[antlr-interest] Parsing names

Mon Mar 17 21:42:41 PDT 2008

Alan,

Terence has some links on the antlr website, and I think some of the 
examples include building a rudimentary symbol table. But for purposes 
of this language, you don't need very much. You DO need to smarten up 
the lexer, because spaces are allowed in the names.

First, parse the "Seat 7: Pretty Pam 10 (3,355)" line.

That looks to me like a simple regular expression.

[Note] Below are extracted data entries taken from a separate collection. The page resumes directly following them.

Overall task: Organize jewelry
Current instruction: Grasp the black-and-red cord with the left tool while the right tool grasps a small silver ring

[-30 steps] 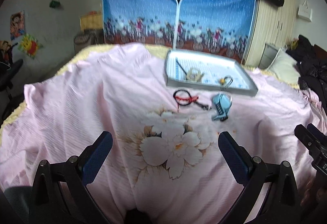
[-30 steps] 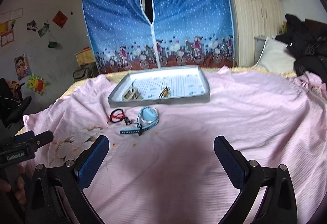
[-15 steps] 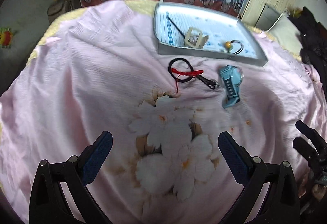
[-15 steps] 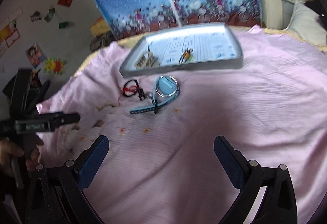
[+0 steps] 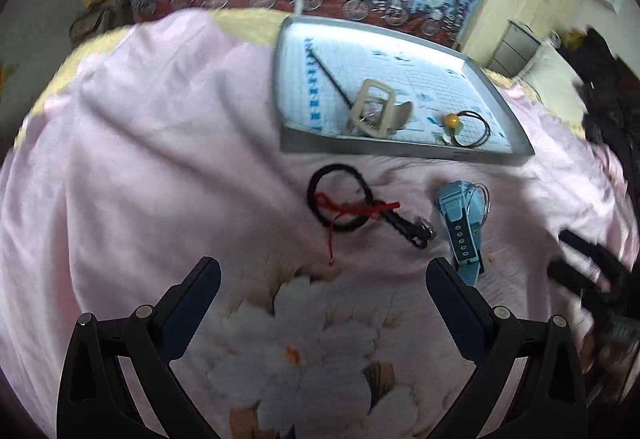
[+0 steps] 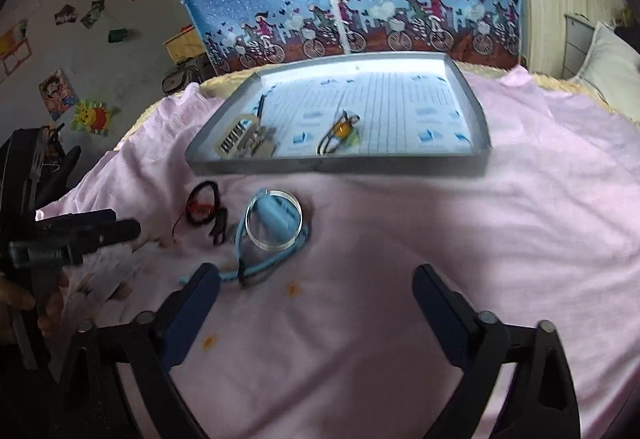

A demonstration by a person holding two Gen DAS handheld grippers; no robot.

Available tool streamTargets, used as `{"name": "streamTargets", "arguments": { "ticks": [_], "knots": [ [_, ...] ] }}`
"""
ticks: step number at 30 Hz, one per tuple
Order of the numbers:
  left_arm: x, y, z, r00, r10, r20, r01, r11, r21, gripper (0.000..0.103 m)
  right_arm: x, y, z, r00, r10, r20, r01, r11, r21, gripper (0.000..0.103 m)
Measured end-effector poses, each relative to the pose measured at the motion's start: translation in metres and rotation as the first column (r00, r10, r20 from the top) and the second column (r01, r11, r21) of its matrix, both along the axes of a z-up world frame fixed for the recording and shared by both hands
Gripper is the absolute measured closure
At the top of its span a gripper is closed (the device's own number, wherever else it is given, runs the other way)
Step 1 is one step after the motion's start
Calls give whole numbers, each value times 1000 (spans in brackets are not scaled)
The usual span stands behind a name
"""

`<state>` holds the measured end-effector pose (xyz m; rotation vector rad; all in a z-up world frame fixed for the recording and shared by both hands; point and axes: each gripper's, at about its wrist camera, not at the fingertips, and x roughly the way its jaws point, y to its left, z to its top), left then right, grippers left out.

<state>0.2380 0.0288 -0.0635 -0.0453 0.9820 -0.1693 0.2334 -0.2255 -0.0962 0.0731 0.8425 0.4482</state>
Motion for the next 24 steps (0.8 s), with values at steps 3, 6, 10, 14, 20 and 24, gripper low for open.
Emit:
{"name": "streamTargets", "arguments": {
  "ticks": [3, 6, 10, 14, 20, 24],
  "knots": [
    [3, -19, -3, 996, -73, 46, 69, 995, 74, 5, 14, 2, -6, 1000, 16, -7, -16, 1000, 18, 31],
    [5, -32, -8, 987, -135, 83, 128, 989, 80, 8, 27, 7, -13, 999, 41, -27, -40, 998, 46, 43],
    [12, -41, -15, 976, -186, 115, 178, 981, 83, 16, 40, 15, -19, 996, 80, -37, -78, 995, 67, 57],
    [28, -45, -26, 974, -205, 95, 196, 976, 96, 20, 48, 19, -25, 993, 108, -51, -103, 991, 80, 58],
    [50, -39, -39, 982, -186, 24, 185, 982, 38, 33, 60, 23, -30, 988, 137, -69, -128, 984, 120, 66],
    [53, -37, -42, 981, -193, -7, 193, 981, 19, 44, 63, 22, -33, 985, 150, -84, -135, 978, 158, 76]
  ]
}}
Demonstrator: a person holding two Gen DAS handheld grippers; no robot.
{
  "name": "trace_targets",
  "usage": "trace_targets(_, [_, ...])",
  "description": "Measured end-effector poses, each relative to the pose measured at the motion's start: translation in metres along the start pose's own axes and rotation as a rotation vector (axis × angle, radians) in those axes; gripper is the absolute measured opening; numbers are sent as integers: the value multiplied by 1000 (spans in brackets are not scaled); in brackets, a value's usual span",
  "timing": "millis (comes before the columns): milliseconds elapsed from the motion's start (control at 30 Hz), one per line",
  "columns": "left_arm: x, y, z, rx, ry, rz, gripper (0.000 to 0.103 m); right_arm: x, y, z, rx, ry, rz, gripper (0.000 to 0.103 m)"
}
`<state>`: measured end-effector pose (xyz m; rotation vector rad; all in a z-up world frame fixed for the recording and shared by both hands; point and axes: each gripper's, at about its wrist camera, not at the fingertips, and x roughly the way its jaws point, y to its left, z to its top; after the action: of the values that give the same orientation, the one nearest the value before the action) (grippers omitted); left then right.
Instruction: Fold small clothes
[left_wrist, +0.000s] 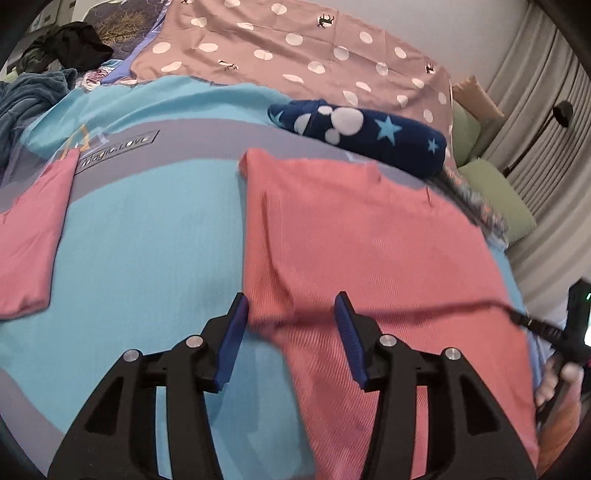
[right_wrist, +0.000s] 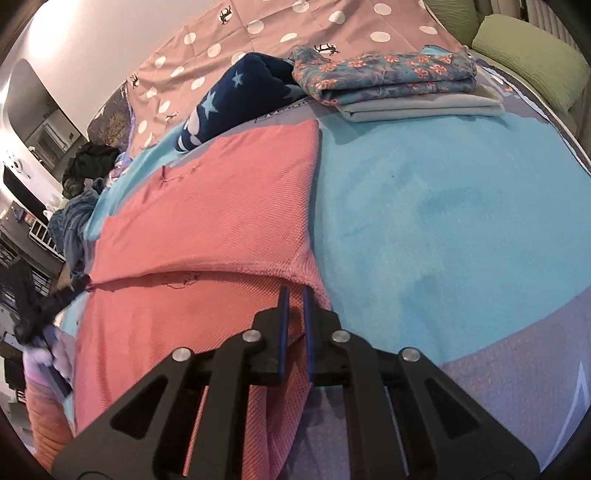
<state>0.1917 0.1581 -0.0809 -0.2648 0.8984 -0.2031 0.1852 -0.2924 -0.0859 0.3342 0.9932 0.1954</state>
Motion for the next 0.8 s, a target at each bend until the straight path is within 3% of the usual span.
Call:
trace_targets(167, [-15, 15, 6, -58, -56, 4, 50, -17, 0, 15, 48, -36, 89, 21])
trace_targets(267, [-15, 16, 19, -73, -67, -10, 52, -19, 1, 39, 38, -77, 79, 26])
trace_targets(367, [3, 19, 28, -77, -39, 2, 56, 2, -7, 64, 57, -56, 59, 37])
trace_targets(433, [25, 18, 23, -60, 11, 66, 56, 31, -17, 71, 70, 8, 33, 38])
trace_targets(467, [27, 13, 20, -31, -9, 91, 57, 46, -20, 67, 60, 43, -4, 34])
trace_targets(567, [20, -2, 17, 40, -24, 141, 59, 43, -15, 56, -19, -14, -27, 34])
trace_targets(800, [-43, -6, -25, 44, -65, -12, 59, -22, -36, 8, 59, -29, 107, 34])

Everything after ": " 
(colon, space) up to " (" (space, paren) is a name.

seat_spec: 'Seat' Num PlayerNameDef '(' CommaNum ')' ;

Writing the PlayerNameDef lexer target will be a little bit challenging 
because you have to look ahead for the terminator. An easier approach 
might be to make a single token, called "SEAT_INFO" or something, that 
gobbles up the entire line. Then you could parse the player name out by 
hand.

After all the Seat 1..n lines, all player names appear to start at the 
beginning of the line. Create a second lexer target "PlayerName" that 
matches. The trick is to compare with an array or tree of player names 
you captured in memory from the seat_spec lines.

Create an array of strings (or objects -- make this more complex when 
you're comfortable), player_names[] = { "miannie", "LATUK", "stigs2", 
"PeggySue07", ... "Pretty Pam 10", ... };

Then as you are lexing the PlayerName, defer adding a character until 
you are sure it matches one or more possible names in the list. 
Otherwise, either report an error or end the token. (A space ends the 
token, a non-space probably indicates an error.) You might do this at 
the parser level, too--grab a bunch of "player words" and append them. 
But you'll have to append them character-by-character, so that doesn't 
buy you much.

Slightly off topic, here's a hinky lexer rule I built that knows more 
than it should about the innards of how the lexer works. The 
"input.LA(1)" stuff is me looking ahead at the next character. The 
"matchAny" routine is a lexer built-in that does what it sounds like. 
The other mFoo() stuff are various patterns I was recursing into, 
specific to my grammar. You can see that I'm basically looping, gobbling 
one or more character at a time.

==========

fragment
NestedCodeBlock
    : '{'
    {
	loopNCB:
	do
	{
	    int next_char = input.LA(1);

	    switch (next_char)
	    {
	    case '}':
		break loopNCB;

	    case '"': mQlit_Double(); break;
	    case '\'': mQlit_Single(); break;
	    case '\u00AB': mQlit_Willies(); break;
	    case '<':
		if (input.LA(2) == '<')
		    mQlit_Angles();
		else
		    matchAny();
		break;

	    case '/':
		switch (input.LA(2))
		{
		case '/': mSingleLineComment(); break;
		case '*': mMultiLineComment(); break;
		default: matchAny(); break;
		}
		break;

	    case '{': mNestedCodeBlock(); break;
	    default: matchAny(); break;
	    }

	    if (failed) return;
	}
	while (true);
	match('}');
	if (!failed) return;
    }
    .* '}'
    ;

==========

Note that the last line but one, ".* '}'" is there to confuse ANTLR. If 
you don't confuse it, it knows too much and screws up my code. (Some of 
the "if failed return" stuff is there for the same reason. Freaking Java 
won't let you keep "dead code" in your methods.)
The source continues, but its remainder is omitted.